Wednesday, 27 January 2016

The Wall


In 2007 I trained for and finished a marathon. At the start of that year I'd never run more than 5km and on Sunday 7th October I crossed the 42.195km finish line on the MCG turf with the broadest smile I was physically capable of.

It felt incredible, the most powerful demonstration of how rewarding effort and commitment can be. But the training was a complicated journey of many feelings: pride, frustration, dread and incredible satisfaction.

I learned how to break down a daunting goal into achievable goals and I celebrated each of them. I also tried not to punish myself when, because of illness or injury or occasionally just utter disinterest, I missed a run. 

About four weeks before The Day I experienced something that until then had been an athletes' concept I'd heard of but more like an urban myth, like an evil woman in a fable that is present as a threat in a story but not actually real.

The Wall is real.

I did my long runs on Sunday mornings. As they got longer I started earlier, often in the dark. I included parts of the actual route on my training runs so that there wouldn't be any major surprises on The Day. I wanted familiarity to cultivate calm and settle me in to The Zone, another very real state.

The longest run in my program was 30km and I did this two weeks in a row. The first time was surprisingly comfortable and I hit the home straight, the track beside the Yarra from Swanston St to Chapel St, smiling at the rowers and the cyclists, trying to keep a lid on the fact that I was actually going to make it. The next week was a physical and mental hell. When I turned on to St Kilda Road, a stretch I'd enjoyed the week before, I was overwhelmed by its straight, relentless monotony.

None of my techniques worked. I couldn't tell myself that I was a gazelle or that I loved to run; I couldn't care less about what I'd achieved so far and my most powerful mantra, spoken to the rhythm of so many of my footfalls - big, strong, wo, man - seemed utterly ridiculous.

At an intersection I ate my last three jelly beans and sucked in desperation on each of my four empty Powerade grenade bottles. I thought that people in their cars were looking at me, laughing at me. A marathoner? Don't be absurd. Go enjoy a comfortable Sunday and leave the training for tall, lean women. Real runners. 

The pedestrian light turned green and my brain tried to tell my legs to move, but they refused. I was locked, rooted to the ground like a terrified woman faced with a psychopath in a horror movie. I was incredulous and furious. How could my body let me down like this? The green man started flashing red. The cars may as well have been revving their engines and lining me up like a target because I felt them as a terrible pressure that I had to escape.

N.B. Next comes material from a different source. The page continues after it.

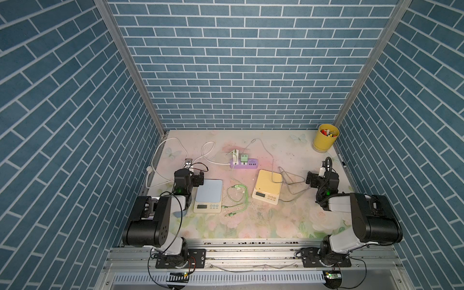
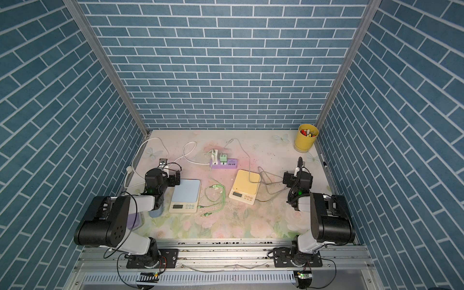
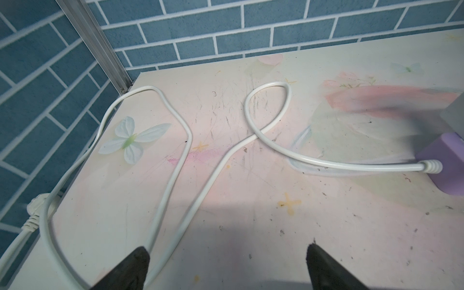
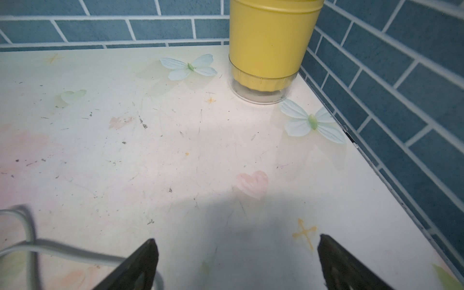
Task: Charge the electronic scale
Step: Reset both arms
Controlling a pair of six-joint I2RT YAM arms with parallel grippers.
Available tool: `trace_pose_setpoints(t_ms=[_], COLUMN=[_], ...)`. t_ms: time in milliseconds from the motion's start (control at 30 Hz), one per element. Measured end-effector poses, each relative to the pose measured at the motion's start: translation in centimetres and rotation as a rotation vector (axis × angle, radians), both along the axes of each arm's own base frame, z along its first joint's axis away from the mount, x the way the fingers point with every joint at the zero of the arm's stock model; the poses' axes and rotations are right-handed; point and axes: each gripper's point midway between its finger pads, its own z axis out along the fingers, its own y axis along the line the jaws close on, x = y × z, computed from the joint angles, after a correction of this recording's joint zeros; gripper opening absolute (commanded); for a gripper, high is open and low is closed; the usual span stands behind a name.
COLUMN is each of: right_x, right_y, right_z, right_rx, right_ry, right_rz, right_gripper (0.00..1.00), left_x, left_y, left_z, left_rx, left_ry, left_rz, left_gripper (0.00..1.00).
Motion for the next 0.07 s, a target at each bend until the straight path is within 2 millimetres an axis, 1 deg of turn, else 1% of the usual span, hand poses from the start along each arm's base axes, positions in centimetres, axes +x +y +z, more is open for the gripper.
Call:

I cupped my hands underneath my right knee, lifted it and dropped my right foot a pace forward. I did the same thing with my left leg, again with my right, again my left. When I made it across the street I had enough confidence to try to take some unsupported steps. I tried to slow down the thoughts, fears and anger, anything that was going to threaten my only objective: make it home.

I don't know how long it took but I did it. The two flights of stairs to my flat were agony. My cat lifted her head when I came in, looked at me and then closed her eyes again. My legs and arms shook as I looked in the fridge for a cold drink. I was exhausted, but I'd done it. 

The next day I couldn't get to work. Instructed by my massage therapist I went to the service station for four bags of ice and prepared an ice bath. For the first time in months, against so much of what I'd read, I poured a glass of wine. I thought I could trick my body into thinking I was going to enjoy one of the long, hot soaks I often take. Maybe I lasted 10 minutes but I doubt it. 

That week I missed two of the four runs, but a few weeks later I finished The Marathon. 

It's a long story but every detail of that experience came to me during a restless night last week as a parallel to what I've been defeated by for months. 

Of course I've heard of Writers' Block but I've only recently understood it, or at least my version of it.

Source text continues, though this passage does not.